EXTRACTED RECORDS:

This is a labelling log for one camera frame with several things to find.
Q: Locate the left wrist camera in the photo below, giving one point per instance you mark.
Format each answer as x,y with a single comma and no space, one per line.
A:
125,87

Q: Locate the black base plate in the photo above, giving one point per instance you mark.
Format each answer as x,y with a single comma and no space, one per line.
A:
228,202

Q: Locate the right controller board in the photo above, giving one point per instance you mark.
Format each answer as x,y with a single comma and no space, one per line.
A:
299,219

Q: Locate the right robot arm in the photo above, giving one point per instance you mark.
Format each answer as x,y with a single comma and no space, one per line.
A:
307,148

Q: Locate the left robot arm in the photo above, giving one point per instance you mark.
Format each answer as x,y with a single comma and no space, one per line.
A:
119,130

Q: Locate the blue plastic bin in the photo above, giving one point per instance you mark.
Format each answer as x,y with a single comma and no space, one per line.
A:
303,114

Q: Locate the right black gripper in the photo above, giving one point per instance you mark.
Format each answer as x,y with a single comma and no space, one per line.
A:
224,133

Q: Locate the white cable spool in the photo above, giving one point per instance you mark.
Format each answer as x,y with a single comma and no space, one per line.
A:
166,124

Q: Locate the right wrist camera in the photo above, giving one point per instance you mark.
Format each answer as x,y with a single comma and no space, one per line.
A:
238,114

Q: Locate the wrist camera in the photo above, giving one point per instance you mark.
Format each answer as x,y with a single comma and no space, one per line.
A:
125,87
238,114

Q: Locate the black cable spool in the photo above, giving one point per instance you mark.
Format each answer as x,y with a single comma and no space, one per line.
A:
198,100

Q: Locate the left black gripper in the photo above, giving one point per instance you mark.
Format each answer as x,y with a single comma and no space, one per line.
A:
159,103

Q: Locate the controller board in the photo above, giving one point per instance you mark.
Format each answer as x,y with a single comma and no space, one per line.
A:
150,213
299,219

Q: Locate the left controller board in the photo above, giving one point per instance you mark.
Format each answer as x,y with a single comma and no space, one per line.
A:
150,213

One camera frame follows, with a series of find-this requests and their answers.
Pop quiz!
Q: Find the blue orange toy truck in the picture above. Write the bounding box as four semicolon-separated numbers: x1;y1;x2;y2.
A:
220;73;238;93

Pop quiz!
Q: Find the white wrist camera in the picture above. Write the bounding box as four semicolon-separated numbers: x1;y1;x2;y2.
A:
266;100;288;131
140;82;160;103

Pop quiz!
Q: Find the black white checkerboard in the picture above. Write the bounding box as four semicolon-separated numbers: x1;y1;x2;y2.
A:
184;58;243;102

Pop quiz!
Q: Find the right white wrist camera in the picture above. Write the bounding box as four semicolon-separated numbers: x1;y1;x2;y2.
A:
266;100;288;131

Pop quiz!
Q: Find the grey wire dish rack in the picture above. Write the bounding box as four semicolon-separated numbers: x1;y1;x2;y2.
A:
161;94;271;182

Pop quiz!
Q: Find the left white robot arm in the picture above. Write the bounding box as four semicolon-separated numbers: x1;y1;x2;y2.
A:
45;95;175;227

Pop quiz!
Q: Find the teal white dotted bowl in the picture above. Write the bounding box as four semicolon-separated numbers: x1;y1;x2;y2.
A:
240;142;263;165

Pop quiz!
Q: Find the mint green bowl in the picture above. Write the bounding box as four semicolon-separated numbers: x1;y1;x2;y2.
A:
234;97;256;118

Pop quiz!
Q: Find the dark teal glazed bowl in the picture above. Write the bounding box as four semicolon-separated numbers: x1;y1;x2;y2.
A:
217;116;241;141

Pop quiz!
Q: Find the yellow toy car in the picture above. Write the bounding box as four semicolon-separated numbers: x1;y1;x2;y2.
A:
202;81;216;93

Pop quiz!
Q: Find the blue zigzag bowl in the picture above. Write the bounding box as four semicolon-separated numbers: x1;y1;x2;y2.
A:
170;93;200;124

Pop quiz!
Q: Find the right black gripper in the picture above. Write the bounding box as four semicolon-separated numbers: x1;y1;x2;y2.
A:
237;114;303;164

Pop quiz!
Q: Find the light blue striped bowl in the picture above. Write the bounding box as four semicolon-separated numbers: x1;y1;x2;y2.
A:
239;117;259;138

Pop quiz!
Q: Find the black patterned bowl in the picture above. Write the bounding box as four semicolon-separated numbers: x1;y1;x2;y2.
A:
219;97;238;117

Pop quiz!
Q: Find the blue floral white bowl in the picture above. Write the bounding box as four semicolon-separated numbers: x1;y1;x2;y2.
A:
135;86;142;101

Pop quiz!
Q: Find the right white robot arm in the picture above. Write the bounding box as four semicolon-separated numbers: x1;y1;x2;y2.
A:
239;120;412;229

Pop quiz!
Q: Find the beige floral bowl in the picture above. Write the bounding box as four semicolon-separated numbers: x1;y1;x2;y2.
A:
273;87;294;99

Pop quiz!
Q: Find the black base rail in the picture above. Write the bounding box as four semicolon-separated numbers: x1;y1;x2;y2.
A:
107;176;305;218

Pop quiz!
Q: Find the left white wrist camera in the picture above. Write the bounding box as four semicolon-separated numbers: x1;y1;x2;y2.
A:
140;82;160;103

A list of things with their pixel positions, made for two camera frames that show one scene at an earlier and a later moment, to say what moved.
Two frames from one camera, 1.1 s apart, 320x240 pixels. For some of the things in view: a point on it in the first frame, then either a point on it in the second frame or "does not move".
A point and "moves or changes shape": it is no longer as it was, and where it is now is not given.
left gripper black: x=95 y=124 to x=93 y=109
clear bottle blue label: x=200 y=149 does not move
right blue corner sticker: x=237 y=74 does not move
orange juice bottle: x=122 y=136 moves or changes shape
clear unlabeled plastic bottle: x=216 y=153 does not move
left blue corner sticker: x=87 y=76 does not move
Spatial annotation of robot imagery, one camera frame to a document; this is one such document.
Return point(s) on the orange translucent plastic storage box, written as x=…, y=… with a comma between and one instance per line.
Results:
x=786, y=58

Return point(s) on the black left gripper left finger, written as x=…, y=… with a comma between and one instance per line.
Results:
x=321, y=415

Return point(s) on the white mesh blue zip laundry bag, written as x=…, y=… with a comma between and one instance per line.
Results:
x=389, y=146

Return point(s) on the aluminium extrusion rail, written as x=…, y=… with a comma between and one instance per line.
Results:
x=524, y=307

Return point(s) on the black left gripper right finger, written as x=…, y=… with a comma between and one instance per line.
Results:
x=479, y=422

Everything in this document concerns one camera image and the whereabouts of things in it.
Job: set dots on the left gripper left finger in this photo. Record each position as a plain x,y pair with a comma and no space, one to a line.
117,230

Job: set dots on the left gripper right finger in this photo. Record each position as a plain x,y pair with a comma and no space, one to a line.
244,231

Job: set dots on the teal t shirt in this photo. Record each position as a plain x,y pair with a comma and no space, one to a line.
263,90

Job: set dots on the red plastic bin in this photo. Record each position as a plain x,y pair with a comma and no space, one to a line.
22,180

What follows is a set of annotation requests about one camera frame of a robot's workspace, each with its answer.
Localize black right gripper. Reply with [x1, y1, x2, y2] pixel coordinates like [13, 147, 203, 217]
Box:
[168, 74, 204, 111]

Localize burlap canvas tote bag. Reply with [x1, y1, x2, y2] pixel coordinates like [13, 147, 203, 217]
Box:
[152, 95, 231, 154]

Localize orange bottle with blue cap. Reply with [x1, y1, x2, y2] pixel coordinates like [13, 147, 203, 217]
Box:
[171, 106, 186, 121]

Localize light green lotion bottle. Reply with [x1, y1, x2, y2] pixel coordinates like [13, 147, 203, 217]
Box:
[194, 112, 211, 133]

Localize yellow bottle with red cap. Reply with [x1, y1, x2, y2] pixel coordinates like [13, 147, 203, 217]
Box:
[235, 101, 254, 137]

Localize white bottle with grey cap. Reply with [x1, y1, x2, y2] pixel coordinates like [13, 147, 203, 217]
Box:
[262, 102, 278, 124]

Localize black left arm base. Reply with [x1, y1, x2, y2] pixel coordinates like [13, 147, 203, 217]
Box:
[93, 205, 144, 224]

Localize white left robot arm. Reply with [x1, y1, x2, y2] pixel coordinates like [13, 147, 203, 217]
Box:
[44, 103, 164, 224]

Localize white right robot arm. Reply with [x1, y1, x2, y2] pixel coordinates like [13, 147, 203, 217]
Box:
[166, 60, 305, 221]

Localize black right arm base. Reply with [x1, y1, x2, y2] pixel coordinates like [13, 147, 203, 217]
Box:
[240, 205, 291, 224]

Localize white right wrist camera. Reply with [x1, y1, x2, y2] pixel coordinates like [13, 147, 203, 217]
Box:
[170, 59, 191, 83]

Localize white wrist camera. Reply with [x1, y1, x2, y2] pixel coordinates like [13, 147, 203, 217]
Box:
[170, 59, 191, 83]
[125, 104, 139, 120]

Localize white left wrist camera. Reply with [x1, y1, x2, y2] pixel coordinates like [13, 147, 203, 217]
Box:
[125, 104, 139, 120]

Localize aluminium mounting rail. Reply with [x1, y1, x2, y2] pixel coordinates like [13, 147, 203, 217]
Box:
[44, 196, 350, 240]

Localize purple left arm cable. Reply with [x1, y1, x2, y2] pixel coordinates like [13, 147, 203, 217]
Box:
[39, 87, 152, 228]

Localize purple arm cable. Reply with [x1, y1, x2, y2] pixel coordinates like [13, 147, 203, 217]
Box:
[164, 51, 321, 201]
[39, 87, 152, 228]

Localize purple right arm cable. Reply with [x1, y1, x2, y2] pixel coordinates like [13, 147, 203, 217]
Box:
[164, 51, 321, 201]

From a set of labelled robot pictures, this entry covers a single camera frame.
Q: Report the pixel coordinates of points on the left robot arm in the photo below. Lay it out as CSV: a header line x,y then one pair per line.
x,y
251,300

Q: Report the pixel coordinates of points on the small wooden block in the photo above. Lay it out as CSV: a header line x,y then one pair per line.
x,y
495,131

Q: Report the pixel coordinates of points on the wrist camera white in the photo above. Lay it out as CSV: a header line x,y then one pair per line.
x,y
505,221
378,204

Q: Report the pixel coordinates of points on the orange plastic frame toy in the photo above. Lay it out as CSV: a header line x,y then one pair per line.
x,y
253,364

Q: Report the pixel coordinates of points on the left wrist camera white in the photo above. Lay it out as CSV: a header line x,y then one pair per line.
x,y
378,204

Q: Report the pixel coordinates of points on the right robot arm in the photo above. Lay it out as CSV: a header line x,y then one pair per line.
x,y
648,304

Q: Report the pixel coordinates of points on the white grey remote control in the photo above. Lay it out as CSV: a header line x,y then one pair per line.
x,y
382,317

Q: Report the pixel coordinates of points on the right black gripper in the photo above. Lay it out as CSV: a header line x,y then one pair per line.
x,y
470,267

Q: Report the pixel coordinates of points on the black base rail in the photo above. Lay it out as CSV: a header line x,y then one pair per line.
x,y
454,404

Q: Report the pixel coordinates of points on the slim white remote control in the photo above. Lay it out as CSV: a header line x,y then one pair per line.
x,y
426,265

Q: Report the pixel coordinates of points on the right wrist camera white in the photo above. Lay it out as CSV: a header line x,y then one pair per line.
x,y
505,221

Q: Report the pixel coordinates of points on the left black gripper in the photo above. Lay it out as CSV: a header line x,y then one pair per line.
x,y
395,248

WHAT YOU WILL DO: Examine the listing and say how many of its lines contain the string "shape". Give the number alone.

SOLUTION BELOW: 2